All this suggests to me that a lot of the arguments at the edge of the Jewish community about BDS are beside the point; or at least they reflect larger and more significant social and cultural dynamics whose articulation in the vast “center” are harder to identify than the positionings that occur further to the right and to the left. The Israel parade is an interesting test-case. What was once a mainstream, centrist community event moves vociferously to the right, while the liberal mainstream votes quietly with its feet and vacates its place with a shrug.
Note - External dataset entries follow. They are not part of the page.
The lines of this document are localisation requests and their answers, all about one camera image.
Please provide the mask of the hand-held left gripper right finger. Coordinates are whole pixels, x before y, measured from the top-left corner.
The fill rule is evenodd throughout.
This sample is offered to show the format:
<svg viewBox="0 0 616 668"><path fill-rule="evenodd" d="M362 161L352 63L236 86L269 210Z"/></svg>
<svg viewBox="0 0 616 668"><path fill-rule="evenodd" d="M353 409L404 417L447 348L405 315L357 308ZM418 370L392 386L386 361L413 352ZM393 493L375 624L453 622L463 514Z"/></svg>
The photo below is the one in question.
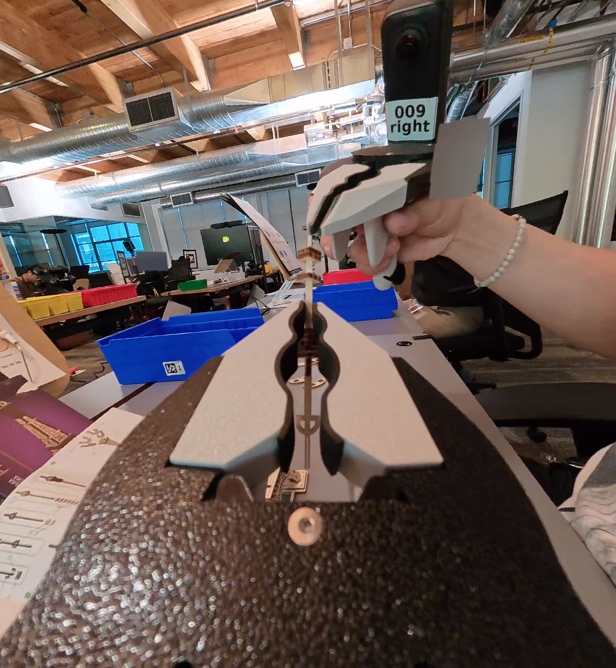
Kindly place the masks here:
<svg viewBox="0 0 616 668"><path fill-rule="evenodd" d="M314 329L326 388L313 500L355 501L373 478L442 466L396 360L323 304L314 306Z"/></svg>

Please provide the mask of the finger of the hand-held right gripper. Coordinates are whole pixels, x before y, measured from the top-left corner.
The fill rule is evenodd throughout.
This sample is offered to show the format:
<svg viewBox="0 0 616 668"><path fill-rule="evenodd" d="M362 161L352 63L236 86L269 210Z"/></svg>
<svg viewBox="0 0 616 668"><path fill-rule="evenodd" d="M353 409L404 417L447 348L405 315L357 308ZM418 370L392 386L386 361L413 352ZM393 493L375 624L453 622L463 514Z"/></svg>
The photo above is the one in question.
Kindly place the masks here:
<svg viewBox="0 0 616 668"><path fill-rule="evenodd" d="M383 217L404 206L407 191L428 183L428 163L391 164L373 168L373 176L337 197L322 223L320 234L330 238L333 258L348 250L352 229L362 225L370 261L381 261L389 238Z"/></svg>
<svg viewBox="0 0 616 668"><path fill-rule="evenodd" d="M364 163L333 163L320 173L312 192L306 217L309 233L316 235L337 197L373 176L373 167Z"/></svg>

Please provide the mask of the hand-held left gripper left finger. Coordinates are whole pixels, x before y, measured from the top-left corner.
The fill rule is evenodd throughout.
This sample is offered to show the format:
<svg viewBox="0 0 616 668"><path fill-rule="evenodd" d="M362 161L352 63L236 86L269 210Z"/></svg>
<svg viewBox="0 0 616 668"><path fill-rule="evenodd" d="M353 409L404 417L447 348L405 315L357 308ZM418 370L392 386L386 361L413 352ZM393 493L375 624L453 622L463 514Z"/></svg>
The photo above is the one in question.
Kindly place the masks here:
<svg viewBox="0 0 616 668"><path fill-rule="evenodd" d="M277 468L287 471L295 448L293 397L303 304L293 304L232 346L170 455L170 463L239 475L254 488Z"/></svg>

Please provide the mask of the wooden tower spire model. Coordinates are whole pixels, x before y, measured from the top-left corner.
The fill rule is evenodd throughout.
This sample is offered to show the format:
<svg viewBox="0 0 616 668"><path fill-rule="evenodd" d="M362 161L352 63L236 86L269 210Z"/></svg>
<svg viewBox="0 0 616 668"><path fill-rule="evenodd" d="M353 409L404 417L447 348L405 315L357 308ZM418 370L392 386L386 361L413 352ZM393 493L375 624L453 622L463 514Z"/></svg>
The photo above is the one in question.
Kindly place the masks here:
<svg viewBox="0 0 616 668"><path fill-rule="evenodd" d="M303 415L296 418L296 429L304 437L304 469L311 466L311 437L319 429L319 418L312 414L312 358L317 350L313 328L313 287L317 280L314 265L320 260L320 251L313 246L314 239L308 233L306 246L298 252L298 258L304 262L305 271L301 275L304 283L304 335L298 351L304 362L304 398Z"/></svg>

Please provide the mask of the person's right forearm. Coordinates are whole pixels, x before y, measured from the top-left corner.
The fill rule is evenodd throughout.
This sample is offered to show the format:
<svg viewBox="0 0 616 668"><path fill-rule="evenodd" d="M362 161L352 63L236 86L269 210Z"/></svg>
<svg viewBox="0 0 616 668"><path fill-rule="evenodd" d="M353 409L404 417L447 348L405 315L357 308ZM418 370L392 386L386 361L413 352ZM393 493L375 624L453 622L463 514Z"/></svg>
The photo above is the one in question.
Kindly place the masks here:
<svg viewBox="0 0 616 668"><path fill-rule="evenodd" d="M616 361L616 250L577 245L499 211L475 226L482 284L563 339Z"/></svg>

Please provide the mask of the wooden top desk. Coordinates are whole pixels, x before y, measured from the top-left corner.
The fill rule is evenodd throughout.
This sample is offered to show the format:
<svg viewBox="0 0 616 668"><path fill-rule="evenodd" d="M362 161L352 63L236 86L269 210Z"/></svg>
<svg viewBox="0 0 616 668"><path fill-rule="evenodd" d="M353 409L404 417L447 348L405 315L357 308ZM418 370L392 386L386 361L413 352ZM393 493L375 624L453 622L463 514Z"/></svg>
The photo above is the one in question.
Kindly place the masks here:
<svg viewBox="0 0 616 668"><path fill-rule="evenodd" d="M74 319L83 319L86 316L89 315L94 315L97 313L105 312L105 311L110 311L112 309L117 309L121 307L127 307L130 305L135 305L141 302L145 302L147 299L146 296L136 296L133 298L129 299L123 299L111 303L106 303L103 305L96 305L93 307L87 307L87 308L82 308L77 311L70 311L67 313L62 313L58 315L51 315L45 318L37 319L35 320L35 324L37 324L40 327L45 327L48 325L52 325L55 323L60 323L64 321L69 321L69 320L74 320Z"/></svg>

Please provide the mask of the person's right hand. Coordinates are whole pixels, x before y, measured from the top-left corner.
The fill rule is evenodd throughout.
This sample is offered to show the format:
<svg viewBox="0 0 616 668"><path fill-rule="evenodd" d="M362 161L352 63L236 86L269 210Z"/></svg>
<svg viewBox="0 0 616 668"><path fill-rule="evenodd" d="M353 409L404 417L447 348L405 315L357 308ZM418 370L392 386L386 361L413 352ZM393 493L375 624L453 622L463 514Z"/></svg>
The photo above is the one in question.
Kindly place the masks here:
<svg viewBox="0 0 616 668"><path fill-rule="evenodd" d="M367 238L362 225L349 246L349 257L361 272L368 275L390 275L388 267L393 257L399 264L426 261L438 255L447 256L468 223L490 225L499 213L492 205L476 195L468 198L416 200L383 217L387 240L382 259L373 264L369 260Z"/></svg>

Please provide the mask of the tilted document board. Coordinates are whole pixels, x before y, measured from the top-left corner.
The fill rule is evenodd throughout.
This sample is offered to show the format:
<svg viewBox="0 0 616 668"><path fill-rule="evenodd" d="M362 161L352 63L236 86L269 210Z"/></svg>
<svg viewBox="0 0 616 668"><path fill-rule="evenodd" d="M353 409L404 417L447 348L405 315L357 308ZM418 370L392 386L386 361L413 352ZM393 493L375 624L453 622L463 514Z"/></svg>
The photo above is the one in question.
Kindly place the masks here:
<svg viewBox="0 0 616 668"><path fill-rule="evenodd" d="M260 214L250 203L245 200L223 194L221 199L227 202L239 213L244 214L256 225L260 231L262 242L266 246L269 255L276 263L281 275L287 281L298 280L303 274L304 264L296 257L286 239Z"/></svg>

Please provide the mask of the red plastic bin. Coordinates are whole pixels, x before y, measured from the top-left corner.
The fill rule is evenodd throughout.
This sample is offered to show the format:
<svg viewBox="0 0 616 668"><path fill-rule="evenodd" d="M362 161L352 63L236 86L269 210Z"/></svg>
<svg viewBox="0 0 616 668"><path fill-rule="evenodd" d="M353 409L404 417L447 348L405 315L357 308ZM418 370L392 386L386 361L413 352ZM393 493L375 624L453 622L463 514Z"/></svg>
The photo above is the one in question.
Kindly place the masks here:
<svg viewBox="0 0 616 668"><path fill-rule="evenodd" d="M130 284L88 288L80 291L80 295L83 308L98 307L138 296L136 286Z"/></svg>
<svg viewBox="0 0 616 668"><path fill-rule="evenodd" d="M358 269L342 269L338 271L324 272L322 283L325 286L348 285L352 283L370 282L372 275L365 274Z"/></svg>

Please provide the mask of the engraved square wooden piece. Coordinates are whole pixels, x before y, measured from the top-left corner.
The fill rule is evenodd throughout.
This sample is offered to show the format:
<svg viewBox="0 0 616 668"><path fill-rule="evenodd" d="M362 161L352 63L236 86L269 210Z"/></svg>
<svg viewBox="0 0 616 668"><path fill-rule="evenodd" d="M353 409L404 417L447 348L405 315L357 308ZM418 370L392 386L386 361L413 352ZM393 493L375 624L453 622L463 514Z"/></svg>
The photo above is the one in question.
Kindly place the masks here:
<svg viewBox="0 0 616 668"><path fill-rule="evenodd" d="M264 493L265 500L287 500L293 502L296 495L307 492L309 485L308 470L289 470L283 472L275 469L267 478Z"/></svg>

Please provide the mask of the white stand base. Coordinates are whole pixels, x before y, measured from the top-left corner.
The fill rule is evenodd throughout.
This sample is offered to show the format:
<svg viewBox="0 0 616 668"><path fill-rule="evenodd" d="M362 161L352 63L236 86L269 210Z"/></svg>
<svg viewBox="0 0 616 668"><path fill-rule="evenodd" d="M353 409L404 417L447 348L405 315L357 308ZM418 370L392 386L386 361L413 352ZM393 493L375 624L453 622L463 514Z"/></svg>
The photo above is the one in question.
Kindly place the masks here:
<svg viewBox="0 0 616 668"><path fill-rule="evenodd" d="M290 303L302 301L305 296L303 281L285 280L279 290L269 295L269 306L271 308L285 307Z"/></svg>

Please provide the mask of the tagged blue plastic bin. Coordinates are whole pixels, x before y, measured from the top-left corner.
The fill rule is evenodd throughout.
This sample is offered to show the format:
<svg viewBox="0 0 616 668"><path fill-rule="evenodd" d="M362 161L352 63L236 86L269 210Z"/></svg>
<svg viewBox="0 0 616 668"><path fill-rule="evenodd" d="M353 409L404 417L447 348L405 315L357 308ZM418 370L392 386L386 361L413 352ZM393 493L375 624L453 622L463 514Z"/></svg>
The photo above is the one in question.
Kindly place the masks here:
<svg viewBox="0 0 616 668"><path fill-rule="evenodd" d="M98 341L121 385L183 381L264 324L257 308L156 318Z"/></svg>

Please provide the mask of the ceiling vent grille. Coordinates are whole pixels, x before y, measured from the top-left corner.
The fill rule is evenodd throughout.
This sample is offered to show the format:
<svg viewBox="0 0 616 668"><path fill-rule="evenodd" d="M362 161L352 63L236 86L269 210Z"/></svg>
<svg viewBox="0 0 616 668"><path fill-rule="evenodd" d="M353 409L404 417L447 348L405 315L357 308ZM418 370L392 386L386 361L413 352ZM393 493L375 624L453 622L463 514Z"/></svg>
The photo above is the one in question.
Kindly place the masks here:
<svg viewBox="0 0 616 668"><path fill-rule="evenodd" d="M180 99L180 94L173 88L163 88L125 98L123 108L128 129L140 132L181 123L183 116L178 104Z"/></svg>

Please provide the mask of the silver vertical pipes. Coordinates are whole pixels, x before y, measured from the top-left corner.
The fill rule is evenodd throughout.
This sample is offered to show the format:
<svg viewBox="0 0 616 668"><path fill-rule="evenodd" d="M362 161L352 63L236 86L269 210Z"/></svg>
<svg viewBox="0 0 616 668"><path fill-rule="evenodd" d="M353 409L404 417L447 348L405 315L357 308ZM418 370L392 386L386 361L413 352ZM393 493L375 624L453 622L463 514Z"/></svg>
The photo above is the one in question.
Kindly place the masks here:
<svg viewBox="0 0 616 668"><path fill-rule="evenodd" d="M609 245L616 194L616 12L454 55L452 80L496 82L482 195L519 206L563 190L559 232Z"/></svg>

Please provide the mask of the yellow plastic bin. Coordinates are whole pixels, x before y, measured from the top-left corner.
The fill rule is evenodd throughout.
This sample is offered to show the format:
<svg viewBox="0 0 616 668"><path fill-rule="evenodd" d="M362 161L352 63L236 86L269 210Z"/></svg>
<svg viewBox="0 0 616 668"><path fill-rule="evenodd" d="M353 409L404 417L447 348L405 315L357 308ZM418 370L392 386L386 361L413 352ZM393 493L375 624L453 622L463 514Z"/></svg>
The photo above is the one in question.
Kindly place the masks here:
<svg viewBox="0 0 616 668"><path fill-rule="evenodd" d="M18 303L35 321L79 311L83 308L83 300L79 291L30 297L19 300Z"/></svg>

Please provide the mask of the large window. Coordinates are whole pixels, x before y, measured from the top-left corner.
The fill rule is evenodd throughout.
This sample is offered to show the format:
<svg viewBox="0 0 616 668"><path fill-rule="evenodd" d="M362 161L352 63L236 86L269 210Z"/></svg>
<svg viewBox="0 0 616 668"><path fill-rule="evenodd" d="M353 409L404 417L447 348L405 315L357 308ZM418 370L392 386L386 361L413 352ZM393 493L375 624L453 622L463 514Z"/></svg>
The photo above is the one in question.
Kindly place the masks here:
<svg viewBox="0 0 616 668"><path fill-rule="evenodd" d="M102 272L120 253L129 257L152 249L145 225L136 222L41 218L0 223L0 233L17 269L86 265Z"/></svg>

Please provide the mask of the purple tower kit package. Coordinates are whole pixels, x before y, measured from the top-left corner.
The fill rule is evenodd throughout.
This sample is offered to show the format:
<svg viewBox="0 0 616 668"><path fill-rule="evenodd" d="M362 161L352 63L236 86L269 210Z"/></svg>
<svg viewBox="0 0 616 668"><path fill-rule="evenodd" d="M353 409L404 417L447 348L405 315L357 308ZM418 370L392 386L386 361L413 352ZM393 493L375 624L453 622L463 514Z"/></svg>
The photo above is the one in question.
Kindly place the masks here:
<svg viewBox="0 0 616 668"><path fill-rule="evenodd" d="M20 392L24 385L0 372L0 503L91 424L41 389Z"/></svg>

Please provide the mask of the folded instruction leaflet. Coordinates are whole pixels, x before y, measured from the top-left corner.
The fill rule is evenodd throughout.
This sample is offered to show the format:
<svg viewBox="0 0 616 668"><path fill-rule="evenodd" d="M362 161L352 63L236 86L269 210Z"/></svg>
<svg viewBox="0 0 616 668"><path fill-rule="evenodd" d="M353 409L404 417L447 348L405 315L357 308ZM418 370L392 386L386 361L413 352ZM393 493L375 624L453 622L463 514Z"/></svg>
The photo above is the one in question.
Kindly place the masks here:
<svg viewBox="0 0 616 668"><path fill-rule="evenodd" d="M0 639L49 572L86 491L142 419L110 409L0 505Z"/></svg>

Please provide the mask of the person in printed shirt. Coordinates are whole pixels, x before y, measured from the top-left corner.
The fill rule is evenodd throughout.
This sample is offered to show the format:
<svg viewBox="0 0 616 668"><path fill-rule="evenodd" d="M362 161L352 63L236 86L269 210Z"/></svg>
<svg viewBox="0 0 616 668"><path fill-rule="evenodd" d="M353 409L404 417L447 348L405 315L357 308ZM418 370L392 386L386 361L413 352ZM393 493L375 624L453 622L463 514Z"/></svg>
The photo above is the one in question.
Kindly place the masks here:
<svg viewBox="0 0 616 668"><path fill-rule="evenodd" d="M559 511L616 587L616 442L588 459Z"/></svg>

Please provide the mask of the wall monitor screen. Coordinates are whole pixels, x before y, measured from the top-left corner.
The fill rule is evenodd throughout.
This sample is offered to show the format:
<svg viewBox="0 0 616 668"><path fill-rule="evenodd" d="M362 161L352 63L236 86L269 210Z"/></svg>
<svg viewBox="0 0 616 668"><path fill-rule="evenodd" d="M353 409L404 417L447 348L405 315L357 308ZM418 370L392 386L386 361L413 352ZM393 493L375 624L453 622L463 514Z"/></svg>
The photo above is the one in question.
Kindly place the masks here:
<svg viewBox="0 0 616 668"><path fill-rule="evenodd" d="M221 260L232 259L238 265L258 264L257 242L253 239L253 226L237 224L200 231L207 265L217 265Z"/></svg>

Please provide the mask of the silver spiral air duct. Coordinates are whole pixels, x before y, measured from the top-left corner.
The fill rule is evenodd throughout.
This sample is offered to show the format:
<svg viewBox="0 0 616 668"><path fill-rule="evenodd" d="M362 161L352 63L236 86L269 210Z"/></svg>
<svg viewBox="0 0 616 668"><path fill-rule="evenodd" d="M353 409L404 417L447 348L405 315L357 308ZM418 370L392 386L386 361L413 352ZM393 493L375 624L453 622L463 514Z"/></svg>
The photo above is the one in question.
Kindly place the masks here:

I like this bit as reported by Chemi Shalev in Haaretz. For dramatic effect, I’m reversing the order of paragraphs here:

The Israeli delegation to the parade included cabinet ministers Gilad Erdan and Sofa Landver, Deputy Defense Minister Danny Danon and Yesh Atid’s Dov Lipman. Lipman, the American-born newcomer from Yair Lapid’s party, widely recognized by many among the predominantly Orthodox marchers, ascribed the relative lack of representatives of other streams to their inferior status in Israel. “They feel it doesn’t belong to them,” he said

But the phenomenon of ever-decreasing non-Orthodox participation may reflect deeper and more worrying trends from Israel’s point of view. While the degree of support for Israel among Orthodox groups is obviously on the rise, non-Orthodox New Yorkers either can’t be bothered or are, in fact, increasingly alienated by the parade or by the country that it salutes, or both.

[…]

Although the organizers forbade political demonstrations, many of the Orthodox schools sported maps of Israel without the 1967 lines, shouted slogans in favor of one Jerusalem and “the holy city of Hebron” and participated in a political post-parade concert in Central Park. The non-Orthodox Zionist Organization of America delegation unfurled a banner with portraits of Zionism’s greatest, including Theodor Herzl, Ze’ev Jabotinsky and … Sheldon Adelson.